The UK has had six prime ministers since May 2010. In contrast, it had just four in the 31 years after Margaret Thatcher took office. Now the number seems set to rise to seven, as Keir Starmer, who won a huge majority less than two years ago, appears likely to lose his position as leader of the Labour Party. No wonder people call the country “ungovernable”. What has made British politics so capricious? What does this mean for the country’s future?
I would not claim that everything comes down to economics. People care about other things, too — immigration, crime, health, education and so forth. But a good economy — one with widely shared economic growth — is, I would argue, a necessary condition for political stability in a liberal democracy. The fundamental problem is that the UK has not had that for two decades. It is not alone in this. But the deterioration in its performance since 2007 has been enormous (as has been also true of other large European economies).
Put simply, a bad economy creates bad politics and bad politics create a bad economy. According to “The UK Productivity Slowdown” by Josh Martin, the slowdown in productivity growth began a year before the 2007 financial crisis. His conclusion is that in 1976-2006, trend annual growth in output per hour had been 1.9-2.1 per cent and, in the market sector, 2.2-2.4 per cent. The slowdown since then has been roughly 1.5 percentage points for the whole economy and 2 percentage points for the market sector.

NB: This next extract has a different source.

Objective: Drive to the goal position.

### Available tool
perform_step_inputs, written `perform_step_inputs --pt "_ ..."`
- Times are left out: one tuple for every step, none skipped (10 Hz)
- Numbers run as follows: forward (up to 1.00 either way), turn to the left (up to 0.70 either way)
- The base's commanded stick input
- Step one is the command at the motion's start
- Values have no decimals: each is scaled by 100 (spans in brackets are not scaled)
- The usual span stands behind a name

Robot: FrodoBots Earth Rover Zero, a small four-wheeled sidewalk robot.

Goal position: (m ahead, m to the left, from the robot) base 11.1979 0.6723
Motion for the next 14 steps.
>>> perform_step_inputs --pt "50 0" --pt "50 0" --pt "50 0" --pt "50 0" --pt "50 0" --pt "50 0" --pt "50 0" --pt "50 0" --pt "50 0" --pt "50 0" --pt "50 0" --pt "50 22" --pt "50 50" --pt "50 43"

This collapse in economic growth is the most important fact about British economics and politics. It has been made worse by the pressures of ageing and a succession of big shocks, from the global financial crisis to today’s closure of the Strait of Hormuz. It has in turn made politics a nightmare of fiscal pressures and “affordability crises”, without end.
When one looks at an uprising against yet another prime minister, the obvious question is whether the set of policy choices necessary for improving economic performance intersects with the set of policies any plausible government will be willing or allowed to implement.
Encouragingly, in a recent blog post, John Van Reenen, one of the UK’s leading academic experts on productivity and an adviser to Rachel Reeves, the chancellor,stated that “since Labour was elected in the third quarter of 2024, output per worker has risen by 2.4 per cent. This is an annualised rate of 1.6 per cent, which compares with less than 0.3 per cent . . . in the previous decade.”
Is this real or a flash in the pan? Is it even the result of Labour policies? I am sceptical on both points. But it is good news. Van Reenen himself ascribes it to fiscal stability, expanded investment in energy, transport, housing and R&D, and structural reforms, notably in planning. I am again sceptical that the latter, in particular, has changed much in such a short period. But these are, at the least, perfectly sensible policies.
Yet the obvious question is whether they can be sustained or, in some cases, such as further planning reform, even implemented. After all, as Britain Remade has made clear, the UK can barely get anything built. On fiscal stability, the pressures have already become evident in Labour’s debate. How nice it is to believe in a free fiscal lunch. But that has been eaten in the last two decades of crises. The yield on the UK’s 10-year gilts is already the highest in the G7: on May 21, it was 1.116 percentage points higher even than Italy’s. If the UK wants to spend more, it will need to tax more. While feasible, this will also demand substantial fiscal reform.
Look at the challenges more broadly. The UK needs to generate a virtuous circle between a robust and growing economy and a secure and stable polity. The former demands substantial and often difficult reforms. It will also require recognition of painful trade-offs, not least those of taxation and spending. To make any of these work, policies must be designed and then implemented over many years. This, in turn, will require a political stability that may prove unobtainable.
A particular challenge, in this context, is the rise of infantile populism — the view that if you want something badly enough, it has to be available. On the right, we saw this in the false promises of Brexit. On the left, we see this in the belief that price controls and ever-rising minimum wages are costless and the very idea of fiscal and monetary limits a dastardly capitalist plot.
When the grown-ups are politically discredited, as they mostly have been, who replaces them? Noisy infants, alas.